● Exercise details
Reproduce each line from the first in the data through the line that contains "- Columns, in" exactly; give nothing else.

● Provided information
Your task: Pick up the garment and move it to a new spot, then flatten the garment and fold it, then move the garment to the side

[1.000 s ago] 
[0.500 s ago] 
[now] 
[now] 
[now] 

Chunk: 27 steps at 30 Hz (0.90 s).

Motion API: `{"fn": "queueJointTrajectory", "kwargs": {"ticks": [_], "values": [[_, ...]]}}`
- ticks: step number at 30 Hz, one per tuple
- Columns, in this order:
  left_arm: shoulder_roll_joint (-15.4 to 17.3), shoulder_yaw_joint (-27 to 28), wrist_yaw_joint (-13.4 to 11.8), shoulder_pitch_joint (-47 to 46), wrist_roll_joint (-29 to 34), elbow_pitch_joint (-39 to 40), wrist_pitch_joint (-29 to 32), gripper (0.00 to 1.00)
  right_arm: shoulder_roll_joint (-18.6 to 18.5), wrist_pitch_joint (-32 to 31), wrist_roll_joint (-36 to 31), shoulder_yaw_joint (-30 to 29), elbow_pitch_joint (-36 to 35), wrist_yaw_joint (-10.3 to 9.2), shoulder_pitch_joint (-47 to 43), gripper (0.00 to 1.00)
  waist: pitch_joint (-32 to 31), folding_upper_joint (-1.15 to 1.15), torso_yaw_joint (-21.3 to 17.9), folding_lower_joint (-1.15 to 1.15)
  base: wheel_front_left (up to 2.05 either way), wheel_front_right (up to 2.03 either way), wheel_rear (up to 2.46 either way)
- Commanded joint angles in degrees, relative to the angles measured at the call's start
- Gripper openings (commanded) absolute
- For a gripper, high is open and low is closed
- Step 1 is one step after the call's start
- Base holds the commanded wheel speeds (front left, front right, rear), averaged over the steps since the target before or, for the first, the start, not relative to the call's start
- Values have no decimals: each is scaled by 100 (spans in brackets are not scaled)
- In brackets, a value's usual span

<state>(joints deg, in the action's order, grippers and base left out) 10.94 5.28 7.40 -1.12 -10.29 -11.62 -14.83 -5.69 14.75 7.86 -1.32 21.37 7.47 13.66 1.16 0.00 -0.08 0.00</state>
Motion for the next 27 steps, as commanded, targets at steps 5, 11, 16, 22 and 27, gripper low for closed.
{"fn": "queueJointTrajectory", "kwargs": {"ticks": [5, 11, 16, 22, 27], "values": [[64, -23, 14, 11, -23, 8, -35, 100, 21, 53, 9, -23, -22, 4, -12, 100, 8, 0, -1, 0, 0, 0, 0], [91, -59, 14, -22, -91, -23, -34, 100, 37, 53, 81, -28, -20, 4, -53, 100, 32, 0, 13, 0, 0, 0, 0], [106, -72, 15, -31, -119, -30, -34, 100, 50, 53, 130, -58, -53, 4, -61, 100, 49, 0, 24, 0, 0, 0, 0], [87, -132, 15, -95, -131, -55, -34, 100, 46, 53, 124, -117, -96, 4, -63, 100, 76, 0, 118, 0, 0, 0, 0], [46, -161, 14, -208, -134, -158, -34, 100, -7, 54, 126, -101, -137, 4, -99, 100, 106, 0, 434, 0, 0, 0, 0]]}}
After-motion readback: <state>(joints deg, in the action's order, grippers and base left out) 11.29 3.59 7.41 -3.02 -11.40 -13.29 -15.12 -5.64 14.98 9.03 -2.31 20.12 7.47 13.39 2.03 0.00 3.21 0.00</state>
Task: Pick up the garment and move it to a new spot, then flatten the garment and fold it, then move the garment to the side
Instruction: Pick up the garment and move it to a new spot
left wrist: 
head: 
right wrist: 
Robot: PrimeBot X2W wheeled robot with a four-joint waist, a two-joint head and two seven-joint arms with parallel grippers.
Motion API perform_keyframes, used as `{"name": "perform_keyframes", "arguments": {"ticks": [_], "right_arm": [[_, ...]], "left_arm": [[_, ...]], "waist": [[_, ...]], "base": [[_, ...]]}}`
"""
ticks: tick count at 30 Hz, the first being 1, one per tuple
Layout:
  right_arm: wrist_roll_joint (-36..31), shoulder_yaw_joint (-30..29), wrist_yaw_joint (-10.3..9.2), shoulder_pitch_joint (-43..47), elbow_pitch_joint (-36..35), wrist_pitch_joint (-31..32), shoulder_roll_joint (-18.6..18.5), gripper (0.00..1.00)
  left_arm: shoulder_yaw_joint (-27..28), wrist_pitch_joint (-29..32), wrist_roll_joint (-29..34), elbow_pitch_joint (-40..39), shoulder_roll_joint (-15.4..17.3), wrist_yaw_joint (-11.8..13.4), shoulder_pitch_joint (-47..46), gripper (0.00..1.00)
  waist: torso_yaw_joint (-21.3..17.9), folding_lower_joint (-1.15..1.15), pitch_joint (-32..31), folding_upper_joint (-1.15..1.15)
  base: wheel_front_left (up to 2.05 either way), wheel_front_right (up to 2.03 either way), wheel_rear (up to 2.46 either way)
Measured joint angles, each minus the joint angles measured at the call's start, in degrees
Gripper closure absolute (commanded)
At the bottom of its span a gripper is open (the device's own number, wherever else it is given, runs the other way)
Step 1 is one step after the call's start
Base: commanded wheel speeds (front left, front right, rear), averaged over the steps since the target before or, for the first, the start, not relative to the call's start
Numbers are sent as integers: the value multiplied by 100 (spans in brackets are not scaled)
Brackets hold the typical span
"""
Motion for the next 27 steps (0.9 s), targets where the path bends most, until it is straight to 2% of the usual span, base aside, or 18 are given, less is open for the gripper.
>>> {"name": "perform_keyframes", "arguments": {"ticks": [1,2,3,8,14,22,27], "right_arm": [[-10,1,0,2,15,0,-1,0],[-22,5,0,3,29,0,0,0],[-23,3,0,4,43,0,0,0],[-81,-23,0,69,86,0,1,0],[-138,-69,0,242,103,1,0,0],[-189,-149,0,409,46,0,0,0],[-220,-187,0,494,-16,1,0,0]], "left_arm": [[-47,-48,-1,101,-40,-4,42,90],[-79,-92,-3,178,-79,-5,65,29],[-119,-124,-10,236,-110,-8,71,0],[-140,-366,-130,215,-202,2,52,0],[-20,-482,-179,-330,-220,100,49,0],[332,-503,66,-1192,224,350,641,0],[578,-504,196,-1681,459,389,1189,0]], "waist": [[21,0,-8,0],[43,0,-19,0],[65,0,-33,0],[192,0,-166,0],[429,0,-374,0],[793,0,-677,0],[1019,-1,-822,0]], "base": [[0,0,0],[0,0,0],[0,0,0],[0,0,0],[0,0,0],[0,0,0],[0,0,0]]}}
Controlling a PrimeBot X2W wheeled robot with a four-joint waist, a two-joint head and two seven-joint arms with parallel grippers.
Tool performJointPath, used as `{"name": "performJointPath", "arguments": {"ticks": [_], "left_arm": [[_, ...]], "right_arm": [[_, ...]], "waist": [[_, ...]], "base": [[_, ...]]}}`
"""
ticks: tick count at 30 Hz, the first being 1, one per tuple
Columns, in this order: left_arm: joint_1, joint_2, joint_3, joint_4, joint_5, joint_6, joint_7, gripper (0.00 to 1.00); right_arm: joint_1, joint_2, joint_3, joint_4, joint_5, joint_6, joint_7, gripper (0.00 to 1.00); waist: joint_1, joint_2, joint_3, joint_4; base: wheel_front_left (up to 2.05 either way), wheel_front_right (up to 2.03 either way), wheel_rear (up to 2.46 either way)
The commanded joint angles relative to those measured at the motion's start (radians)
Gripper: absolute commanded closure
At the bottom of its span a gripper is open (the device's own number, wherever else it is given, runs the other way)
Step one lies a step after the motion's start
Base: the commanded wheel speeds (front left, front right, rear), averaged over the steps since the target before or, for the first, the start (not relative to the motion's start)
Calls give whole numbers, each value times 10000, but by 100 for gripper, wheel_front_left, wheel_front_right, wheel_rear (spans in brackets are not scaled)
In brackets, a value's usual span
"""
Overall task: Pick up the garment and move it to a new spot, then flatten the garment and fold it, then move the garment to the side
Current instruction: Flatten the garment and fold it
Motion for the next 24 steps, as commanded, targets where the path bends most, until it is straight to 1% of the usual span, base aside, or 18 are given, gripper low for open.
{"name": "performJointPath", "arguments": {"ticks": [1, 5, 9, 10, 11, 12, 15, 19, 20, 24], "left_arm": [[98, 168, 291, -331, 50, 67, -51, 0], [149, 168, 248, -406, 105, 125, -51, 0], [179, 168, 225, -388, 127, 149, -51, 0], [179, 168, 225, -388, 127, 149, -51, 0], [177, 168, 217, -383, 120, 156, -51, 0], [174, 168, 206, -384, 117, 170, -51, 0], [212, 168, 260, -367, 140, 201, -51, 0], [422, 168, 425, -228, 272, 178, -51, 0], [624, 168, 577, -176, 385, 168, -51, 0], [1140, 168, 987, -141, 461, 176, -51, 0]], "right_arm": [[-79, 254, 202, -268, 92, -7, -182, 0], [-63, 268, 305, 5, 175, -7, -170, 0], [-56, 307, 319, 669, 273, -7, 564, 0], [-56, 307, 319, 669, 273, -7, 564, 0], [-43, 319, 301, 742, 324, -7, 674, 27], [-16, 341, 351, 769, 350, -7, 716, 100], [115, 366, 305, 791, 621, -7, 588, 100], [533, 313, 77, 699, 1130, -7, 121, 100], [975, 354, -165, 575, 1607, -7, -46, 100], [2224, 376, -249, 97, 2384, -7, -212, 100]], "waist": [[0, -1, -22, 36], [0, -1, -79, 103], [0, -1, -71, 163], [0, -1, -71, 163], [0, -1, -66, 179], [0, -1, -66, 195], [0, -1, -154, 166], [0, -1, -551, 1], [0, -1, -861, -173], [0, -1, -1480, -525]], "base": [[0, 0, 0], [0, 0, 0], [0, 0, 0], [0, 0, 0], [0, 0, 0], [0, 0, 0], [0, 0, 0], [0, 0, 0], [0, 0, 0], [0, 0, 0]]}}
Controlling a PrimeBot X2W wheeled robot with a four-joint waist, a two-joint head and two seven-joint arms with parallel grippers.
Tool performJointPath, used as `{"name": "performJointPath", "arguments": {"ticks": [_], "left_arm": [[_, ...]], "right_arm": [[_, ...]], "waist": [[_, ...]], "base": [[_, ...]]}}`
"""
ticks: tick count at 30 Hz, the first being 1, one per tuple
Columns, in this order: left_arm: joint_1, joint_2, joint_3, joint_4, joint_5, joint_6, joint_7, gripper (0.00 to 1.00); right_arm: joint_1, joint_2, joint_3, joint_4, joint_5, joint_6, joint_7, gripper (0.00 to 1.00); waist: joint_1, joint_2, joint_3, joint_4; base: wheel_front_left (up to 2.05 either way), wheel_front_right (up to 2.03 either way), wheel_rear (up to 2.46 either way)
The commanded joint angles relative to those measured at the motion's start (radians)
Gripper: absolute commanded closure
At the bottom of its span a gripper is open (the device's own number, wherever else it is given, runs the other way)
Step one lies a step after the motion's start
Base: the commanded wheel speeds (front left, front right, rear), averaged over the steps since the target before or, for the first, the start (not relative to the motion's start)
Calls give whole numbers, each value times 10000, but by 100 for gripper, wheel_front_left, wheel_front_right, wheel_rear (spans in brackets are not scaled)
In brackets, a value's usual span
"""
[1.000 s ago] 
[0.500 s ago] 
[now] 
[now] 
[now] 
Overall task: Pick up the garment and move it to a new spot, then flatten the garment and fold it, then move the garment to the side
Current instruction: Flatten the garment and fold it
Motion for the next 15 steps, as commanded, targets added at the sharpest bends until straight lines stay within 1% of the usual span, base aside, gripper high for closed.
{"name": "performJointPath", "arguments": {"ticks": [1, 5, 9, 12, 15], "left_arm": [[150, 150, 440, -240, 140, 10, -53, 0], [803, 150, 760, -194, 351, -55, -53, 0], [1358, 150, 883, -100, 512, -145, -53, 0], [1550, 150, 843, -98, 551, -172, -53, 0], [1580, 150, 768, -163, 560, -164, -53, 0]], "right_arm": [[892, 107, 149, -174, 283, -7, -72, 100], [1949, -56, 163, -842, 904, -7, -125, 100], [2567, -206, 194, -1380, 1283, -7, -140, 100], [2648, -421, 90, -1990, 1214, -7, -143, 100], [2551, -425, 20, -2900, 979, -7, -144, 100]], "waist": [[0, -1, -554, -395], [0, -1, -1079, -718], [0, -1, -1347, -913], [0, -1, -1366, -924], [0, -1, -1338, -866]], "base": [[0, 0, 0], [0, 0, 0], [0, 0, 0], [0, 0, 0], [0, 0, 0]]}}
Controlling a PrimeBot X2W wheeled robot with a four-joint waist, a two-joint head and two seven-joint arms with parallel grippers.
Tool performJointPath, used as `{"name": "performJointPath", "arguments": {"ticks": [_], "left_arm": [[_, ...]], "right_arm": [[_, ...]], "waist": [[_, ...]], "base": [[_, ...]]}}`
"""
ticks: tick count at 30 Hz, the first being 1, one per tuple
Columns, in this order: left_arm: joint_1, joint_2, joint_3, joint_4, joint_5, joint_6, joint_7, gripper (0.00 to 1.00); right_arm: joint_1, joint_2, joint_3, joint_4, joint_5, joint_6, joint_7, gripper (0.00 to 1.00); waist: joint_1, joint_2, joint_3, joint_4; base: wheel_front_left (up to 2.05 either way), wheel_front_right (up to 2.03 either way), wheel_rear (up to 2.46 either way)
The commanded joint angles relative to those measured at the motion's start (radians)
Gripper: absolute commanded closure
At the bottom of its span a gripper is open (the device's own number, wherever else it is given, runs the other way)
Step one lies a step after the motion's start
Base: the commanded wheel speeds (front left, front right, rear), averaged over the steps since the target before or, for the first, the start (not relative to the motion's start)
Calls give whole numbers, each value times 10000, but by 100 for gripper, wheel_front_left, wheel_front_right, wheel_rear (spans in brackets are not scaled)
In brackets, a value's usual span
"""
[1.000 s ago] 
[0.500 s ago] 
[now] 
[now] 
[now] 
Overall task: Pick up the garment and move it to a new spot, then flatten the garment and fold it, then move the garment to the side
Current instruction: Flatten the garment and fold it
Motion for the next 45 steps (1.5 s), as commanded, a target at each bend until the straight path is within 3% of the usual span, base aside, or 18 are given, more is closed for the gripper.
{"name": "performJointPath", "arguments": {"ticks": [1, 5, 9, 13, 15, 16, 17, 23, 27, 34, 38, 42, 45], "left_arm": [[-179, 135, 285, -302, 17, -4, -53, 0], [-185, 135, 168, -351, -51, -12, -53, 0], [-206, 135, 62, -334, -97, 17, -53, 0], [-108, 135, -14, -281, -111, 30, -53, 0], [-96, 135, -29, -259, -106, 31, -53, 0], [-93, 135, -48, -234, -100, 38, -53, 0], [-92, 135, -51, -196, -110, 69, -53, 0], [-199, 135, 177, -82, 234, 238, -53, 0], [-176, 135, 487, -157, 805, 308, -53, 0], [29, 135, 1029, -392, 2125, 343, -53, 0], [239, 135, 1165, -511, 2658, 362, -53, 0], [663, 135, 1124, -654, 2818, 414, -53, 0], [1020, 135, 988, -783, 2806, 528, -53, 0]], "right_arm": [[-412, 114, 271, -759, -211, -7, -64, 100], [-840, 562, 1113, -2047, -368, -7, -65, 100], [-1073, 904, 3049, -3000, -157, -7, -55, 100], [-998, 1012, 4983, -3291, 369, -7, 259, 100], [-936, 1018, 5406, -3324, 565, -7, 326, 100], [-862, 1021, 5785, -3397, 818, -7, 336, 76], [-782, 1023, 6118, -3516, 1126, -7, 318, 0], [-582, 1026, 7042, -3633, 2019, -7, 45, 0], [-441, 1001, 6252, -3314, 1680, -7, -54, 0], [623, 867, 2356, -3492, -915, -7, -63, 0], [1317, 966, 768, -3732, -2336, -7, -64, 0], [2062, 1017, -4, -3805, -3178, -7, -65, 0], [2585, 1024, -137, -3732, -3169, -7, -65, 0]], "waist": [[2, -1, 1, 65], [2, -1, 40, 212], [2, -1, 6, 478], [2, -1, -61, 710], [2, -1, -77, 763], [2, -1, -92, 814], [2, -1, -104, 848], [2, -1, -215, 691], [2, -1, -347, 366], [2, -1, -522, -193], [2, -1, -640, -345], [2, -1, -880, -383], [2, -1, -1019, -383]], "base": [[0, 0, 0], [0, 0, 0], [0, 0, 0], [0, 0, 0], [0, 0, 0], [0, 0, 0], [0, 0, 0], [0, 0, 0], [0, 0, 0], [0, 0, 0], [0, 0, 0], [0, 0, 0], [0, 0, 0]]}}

● Solution to this task
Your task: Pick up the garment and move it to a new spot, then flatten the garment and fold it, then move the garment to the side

[1.000 s ago] 
[0.500 s ago] 
[now] 
[now] 
[now] 

Chunk: 27 steps at 30 Hz (0.90 s).

Motion API: `{"fn": "queueJointTrajectory", "kwargs": {"ticks": [_], "values": [[_, ...]]}}`
- ticks: step number at 30 Hz, one per tuple
- Columns, in this order:

The exercise is fully answered.